Algorithm 1.4.2. Binary Conversion Algorithm.
An algorithm for determining the binary representation of a positive integer.
Input: a positive integer n.
Output: the binary representation of n in the form of a list of bits, with units bit last, twos bit next to last, etc.
- k := n \(\qquad \) //initialize k
- L := { } \(\qquad \) //initialize L to an empty list
-
While k > 0 do
- q := k div 2 \(\qquad \) //divide k by 2
- r:= k mod 2
- L: = prepend r to L \(\qquad \) //add r to the front of L
- k:= q \(\qquad \) //reassign k
Here is a Sage version of the algorithm with two alterations. It outputs the binary representation as a string, and it handles all integers, not just positive ones.

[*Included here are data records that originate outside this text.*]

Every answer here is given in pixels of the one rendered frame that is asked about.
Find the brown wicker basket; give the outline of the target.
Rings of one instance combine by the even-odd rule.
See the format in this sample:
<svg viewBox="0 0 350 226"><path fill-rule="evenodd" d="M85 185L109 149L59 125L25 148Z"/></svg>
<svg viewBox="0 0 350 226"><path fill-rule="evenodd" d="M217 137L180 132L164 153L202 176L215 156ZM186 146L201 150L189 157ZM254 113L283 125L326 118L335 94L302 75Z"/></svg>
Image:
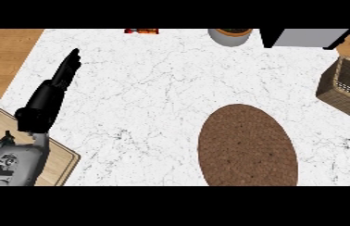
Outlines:
<svg viewBox="0 0 350 226"><path fill-rule="evenodd" d="M350 35L338 45L339 56L322 74L316 97L350 115Z"/></svg>

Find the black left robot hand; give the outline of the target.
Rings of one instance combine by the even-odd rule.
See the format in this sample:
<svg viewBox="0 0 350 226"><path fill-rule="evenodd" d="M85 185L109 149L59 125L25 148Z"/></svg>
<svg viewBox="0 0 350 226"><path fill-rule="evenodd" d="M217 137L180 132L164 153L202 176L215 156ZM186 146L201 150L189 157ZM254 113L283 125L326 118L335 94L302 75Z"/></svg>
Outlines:
<svg viewBox="0 0 350 226"><path fill-rule="evenodd" d="M79 49L75 48L65 57L51 79L44 80L35 89L26 106L14 111L19 132L48 131L60 111L66 88L81 66L79 59Z"/></svg>

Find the pale wooden cutting board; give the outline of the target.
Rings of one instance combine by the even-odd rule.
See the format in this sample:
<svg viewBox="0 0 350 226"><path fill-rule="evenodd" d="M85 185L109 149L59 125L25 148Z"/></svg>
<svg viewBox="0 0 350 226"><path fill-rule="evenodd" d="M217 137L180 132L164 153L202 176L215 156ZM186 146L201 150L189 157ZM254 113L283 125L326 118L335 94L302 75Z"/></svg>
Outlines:
<svg viewBox="0 0 350 226"><path fill-rule="evenodd" d="M6 132L13 136L16 144L32 144L34 139L25 132L16 131L16 119L0 108L0 137ZM35 186L60 186L65 184L66 178L79 161L79 155L69 150L53 139L48 139L48 155L43 173L40 174Z"/></svg>

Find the grey pot with orange rim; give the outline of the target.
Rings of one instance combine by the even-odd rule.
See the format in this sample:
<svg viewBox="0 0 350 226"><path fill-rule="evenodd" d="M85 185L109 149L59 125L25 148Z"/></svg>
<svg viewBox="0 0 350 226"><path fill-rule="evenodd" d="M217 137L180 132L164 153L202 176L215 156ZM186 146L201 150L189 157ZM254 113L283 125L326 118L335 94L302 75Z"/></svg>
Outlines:
<svg viewBox="0 0 350 226"><path fill-rule="evenodd" d="M223 29L208 29L211 39L227 47L242 45L251 35L252 29L242 29L240 32L229 32Z"/></svg>

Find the brown oval woven placemat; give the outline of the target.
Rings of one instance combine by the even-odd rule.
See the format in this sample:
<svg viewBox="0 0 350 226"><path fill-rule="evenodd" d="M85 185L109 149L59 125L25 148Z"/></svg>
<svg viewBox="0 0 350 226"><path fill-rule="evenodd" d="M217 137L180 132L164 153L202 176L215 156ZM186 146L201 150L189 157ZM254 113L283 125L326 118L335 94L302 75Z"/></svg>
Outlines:
<svg viewBox="0 0 350 226"><path fill-rule="evenodd" d="M198 161L208 185L295 186L298 161L274 118L234 104L208 116L198 136Z"/></svg>

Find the red and orange packet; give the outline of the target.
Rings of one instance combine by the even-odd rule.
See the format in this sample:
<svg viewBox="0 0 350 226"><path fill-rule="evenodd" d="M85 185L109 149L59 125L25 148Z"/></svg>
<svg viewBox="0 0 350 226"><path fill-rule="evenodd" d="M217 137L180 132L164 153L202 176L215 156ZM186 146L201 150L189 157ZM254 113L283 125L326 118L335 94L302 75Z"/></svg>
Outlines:
<svg viewBox="0 0 350 226"><path fill-rule="evenodd" d="M124 33L158 34L158 29L124 29Z"/></svg>

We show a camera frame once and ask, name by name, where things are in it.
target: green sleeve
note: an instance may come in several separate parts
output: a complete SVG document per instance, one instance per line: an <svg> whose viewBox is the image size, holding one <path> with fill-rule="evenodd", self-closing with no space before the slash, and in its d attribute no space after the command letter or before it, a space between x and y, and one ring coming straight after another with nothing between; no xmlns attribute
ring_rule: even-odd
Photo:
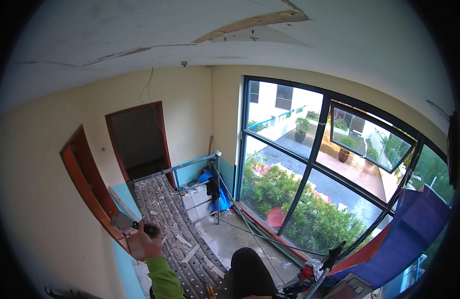
<svg viewBox="0 0 460 299"><path fill-rule="evenodd" d="M184 289L169 268L164 256L148 258L145 260L149 268L149 277L152 279L152 291L157 299L185 299Z"/></svg>

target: large plant pot
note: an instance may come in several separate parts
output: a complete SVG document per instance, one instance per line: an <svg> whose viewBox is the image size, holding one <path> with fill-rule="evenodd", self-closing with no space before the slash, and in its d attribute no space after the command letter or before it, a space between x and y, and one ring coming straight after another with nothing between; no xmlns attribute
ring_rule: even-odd
<svg viewBox="0 0 460 299"><path fill-rule="evenodd" d="M303 140L305 140L305 137L306 137L306 134L300 134L297 132L294 133L294 140L296 142L299 142L299 143L303 142Z"/></svg>
<svg viewBox="0 0 460 299"><path fill-rule="evenodd" d="M370 173L373 170L374 164L368 160L364 160L363 171L366 173Z"/></svg>
<svg viewBox="0 0 460 299"><path fill-rule="evenodd" d="M349 158L349 152L343 152L343 149L340 148L339 149L339 153L338 153L338 160L340 162L346 162L346 160Z"/></svg>

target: large window
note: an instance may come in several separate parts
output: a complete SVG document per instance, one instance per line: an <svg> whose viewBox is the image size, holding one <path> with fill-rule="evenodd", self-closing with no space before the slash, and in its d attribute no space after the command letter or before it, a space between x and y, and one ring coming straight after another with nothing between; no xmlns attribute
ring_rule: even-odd
<svg viewBox="0 0 460 299"><path fill-rule="evenodd" d="M275 107L291 110L293 99L293 87L278 85L276 89Z"/></svg>
<svg viewBox="0 0 460 299"><path fill-rule="evenodd" d="M236 198L288 244L354 253L391 221L402 181L450 203L441 152L396 117L295 82L246 76L245 91Z"/></svg>

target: yellow tool
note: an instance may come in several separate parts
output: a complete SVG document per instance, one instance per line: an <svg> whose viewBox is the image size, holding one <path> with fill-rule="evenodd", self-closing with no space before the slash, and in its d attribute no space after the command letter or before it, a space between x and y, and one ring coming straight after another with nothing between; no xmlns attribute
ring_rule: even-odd
<svg viewBox="0 0 460 299"><path fill-rule="evenodd" d="M213 292L212 286L208 283L208 281L205 282L206 284L206 291L208 292L208 297L209 299L216 299L215 293Z"/></svg>

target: turquoise wall paint
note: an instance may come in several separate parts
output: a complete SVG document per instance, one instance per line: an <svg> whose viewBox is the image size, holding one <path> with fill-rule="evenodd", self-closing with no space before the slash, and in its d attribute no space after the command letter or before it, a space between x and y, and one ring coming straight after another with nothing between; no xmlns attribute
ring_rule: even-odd
<svg viewBox="0 0 460 299"><path fill-rule="evenodd" d="M204 154L204 155L201 155L199 157L195 157L195 158L193 158L191 160L187 160L185 162L172 165L172 167L185 164L185 163L193 161L195 159L204 158L206 156L207 155ZM185 183L191 182L194 179L198 179L198 177L202 174L203 167L205 167L205 166L206 166L206 161L203 161L203 162L196 163L196 164L193 164L193 165L190 165L190 166L187 166L187 167L184 167L184 168L181 168L181 169L177 170L179 184L183 185Z"/></svg>
<svg viewBox="0 0 460 299"><path fill-rule="evenodd" d="M232 196L233 196L233 169L235 169L234 165L228 163L227 160L220 158L220 173L222 174L223 181L225 182L225 185L227 185L227 188L232 194Z"/></svg>
<svg viewBox="0 0 460 299"><path fill-rule="evenodd" d="M135 259L128 254L115 240L112 240L114 244L115 260L117 262L117 268L119 269L120 279L124 285L125 293L129 299L145 299L142 292L142 287L138 282L137 275L135 274L132 262Z"/></svg>
<svg viewBox="0 0 460 299"><path fill-rule="evenodd" d="M137 205L135 204L135 201L126 183L112 186L112 189L115 191L115 193L117 193L117 195L122 200L122 202L135 214L135 216L137 216L138 218L142 217L142 213L139 211ZM115 204L119 208L119 211L127 214L127 212L125 212L125 210L120 206L118 202L115 201Z"/></svg>

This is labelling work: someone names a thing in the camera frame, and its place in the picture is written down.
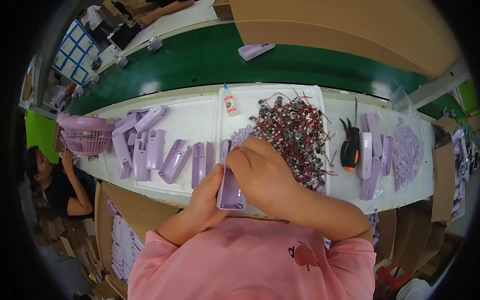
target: glue bottle
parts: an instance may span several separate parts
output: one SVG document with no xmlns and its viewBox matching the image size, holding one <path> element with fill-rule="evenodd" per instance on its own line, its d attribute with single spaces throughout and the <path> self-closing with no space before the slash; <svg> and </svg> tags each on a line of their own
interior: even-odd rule
<svg viewBox="0 0 480 300">
<path fill-rule="evenodd" d="M 224 98 L 223 98 L 223 105 L 225 105 L 225 108 L 227 109 L 227 114 L 230 117 L 235 117 L 240 114 L 238 109 L 235 107 L 235 104 L 233 104 L 233 96 L 232 93 L 228 90 L 227 84 L 223 84 L 223 87 L 225 89 L 224 93 Z"/>
</svg>

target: black device
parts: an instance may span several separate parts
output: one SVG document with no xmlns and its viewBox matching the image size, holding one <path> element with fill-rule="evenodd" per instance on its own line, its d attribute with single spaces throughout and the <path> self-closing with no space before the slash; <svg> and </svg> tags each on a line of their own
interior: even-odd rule
<svg viewBox="0 0 480 300">
<path fill-rule="evenodd" d="M 115 47 L 124 50 L 128 43 L 142 30 L 139 24 L 135 23 L 132 27 L 129 27 L 125 23 L 121 23 L 107 36 L 107 39 Z"/>
</svg>

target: plastic bag
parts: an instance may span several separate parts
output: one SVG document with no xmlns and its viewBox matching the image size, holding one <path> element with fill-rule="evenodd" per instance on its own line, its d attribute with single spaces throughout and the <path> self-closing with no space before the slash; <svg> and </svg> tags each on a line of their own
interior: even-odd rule
<svg viewBox="0 0 480 300">
<path fill-rule="evenodd" d="M 413 108 L 403 87 L 390 97 L 392 109 L 400 114 L 395 122 L 393 166 L 397 192 L 417 176 L 423 160 L 423 129 L 420 113 Z"/>
</svg>

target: red stool
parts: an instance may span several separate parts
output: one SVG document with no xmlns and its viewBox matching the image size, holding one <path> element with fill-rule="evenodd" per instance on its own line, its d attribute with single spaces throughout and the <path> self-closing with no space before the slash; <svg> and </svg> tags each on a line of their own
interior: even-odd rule
<svg viewBox="0 0 480 300">
<path fill-rule="evenodd" d="M 397 268 L 395 274 L 392 276 L 390 272 Z M 405 272 L 405 275 L 401 278 L 397 278 L 396 275 L 400 268 L 396 264 L 391 264 L 388 267 L 381 266 L 377 270 L 377 280 L 375 280 L 375 292 L 373 294 L 374 299 L 389 300 L 390 297 L 397 292 L 404 284 L 406 284 L 412 277 L 409 273 Z"/>
</svg>

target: black t-shirt
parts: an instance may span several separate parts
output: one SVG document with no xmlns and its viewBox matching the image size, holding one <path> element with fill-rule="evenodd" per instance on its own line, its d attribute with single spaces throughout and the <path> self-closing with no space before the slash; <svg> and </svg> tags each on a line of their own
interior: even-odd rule
<svg viewBox="0 0 480 300">
<path fill-rule="evenodd" d="M 95 216 L 95 211 L 83 216 L 69 216 L 67 214 L 67 205 L 70 197 L 77 199 L 77 194 L 73 189 L 70 180 L 65 173 L 63 173 L 61 164 L 54 166 L 52 170 L 52 182 L 44 190 L 45 196 L 47 197 L 47 202 L 50 205 L 50 208 L 60 217 L 67 220 L 83 220 L 92 218 Z M 79 180 L 83 187 L 87 190 L 86 182 Z"/>
<path fill-rule="evenodd" d="M 160 5 L 160 7 L 165 7 L 175 1 L 178 1 L 178 2 L 185 2 L 185 1 L 188 1 L 188 0 L 146 0 L 147 3 L 150 3 L 150 2 L 155 2 L 155 3 L 158 3 L 158 5 Z"/>
</svg>

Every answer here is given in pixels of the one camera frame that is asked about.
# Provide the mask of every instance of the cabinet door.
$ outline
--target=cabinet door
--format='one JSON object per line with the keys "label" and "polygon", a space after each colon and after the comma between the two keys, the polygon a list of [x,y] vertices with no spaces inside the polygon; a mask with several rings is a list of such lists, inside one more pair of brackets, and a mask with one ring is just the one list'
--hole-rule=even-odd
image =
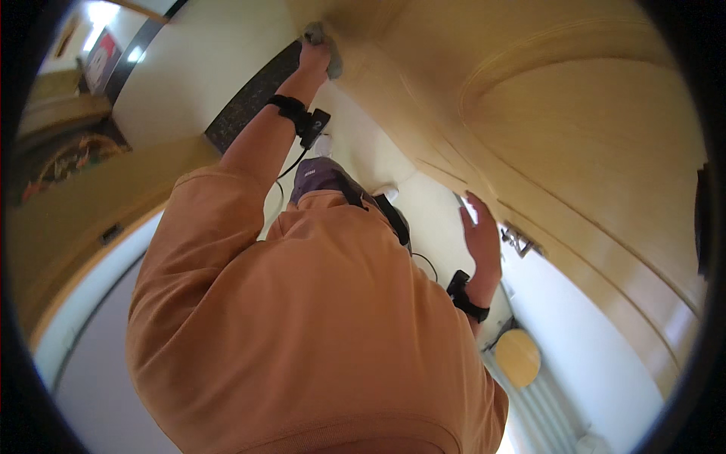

Now that you’ve read this section, you should get this joke.
Exercises 1.4.3 Exercises
1.
Find the binary representation of each of the following positive integers by working through the algorithm by hand. You can check your answer using the sage cell above.
- 31
- 32
- 10
- 100
Answer.
- \(\displaystyle 11111\)
- \(\displaystyle 100000\)
- \(\displaystyle 1010\)
- \(\displaystyle 1100100\)
2.
Find the binary representation of each of the following positive integers by working through the algorithm by hand. You can check your answer using the sage cell above.
- 64
- 67
- 28
- 256
3.
What positive integers have the following binary representations?
- 10010
- 10011
- 101010
- 10011110000
Answer.
- \(\displaystyle 18\)
- \(\displaystyle 19\)
- \(\displaystyle 42\)
- \(\displaystyle 1264\)
4.
What positive integers have the following binary representations?
- 100001
- 1001001
- 1000000000
- 1001110000
5.
The number of bits in the binary representations of integers increases by one as the numbers double. Using this fact, determine how many bits the binary representations of the following decimal numbers have without actually doing the full conversion.
- 2017
- 4000
- 4500
- \(\displaystyle 2^{50}\)
Answer.
There is a bit for each power of 2 up to the largest one needed to represent an integer, and you start counting with the zeroth power. For example, 2017 is between \(2^{10}=1024\) and \(2^{11}=2048\text{,}\) and so the largest power needed is \(2^{10}\text{.}\) Therefore there are \(11\) bits in binary 2017.
- \(\displaystyle 11\)
- \(\displaystyle 12\)
- \(\displaystyle 13\)
- 51
6.
Let \(m\) be a positive integer with \(n\)-bit binary representation: \(a_{n-1}a_{n-2}\cdots a_1a_0\) with \(a_{n-1}=1\) What are the smallest and largest values that \(m\) could have?
7.
If a positive integer is a multiple of 100, we can identify this fact from its decimal representation, since it will end with two zeros. What can you say about a positive integer if its binary representation ends with two zeros? What if it ends in \(k\) zeros?
Answer.
A number must be a multiple of four if its binary representation ends in two zeros. If it ends in \(k\) zeros, it must be a multiple of \(2^k\text{.}\)
8.
Can a multiple of ten be easily identified from its binary representation?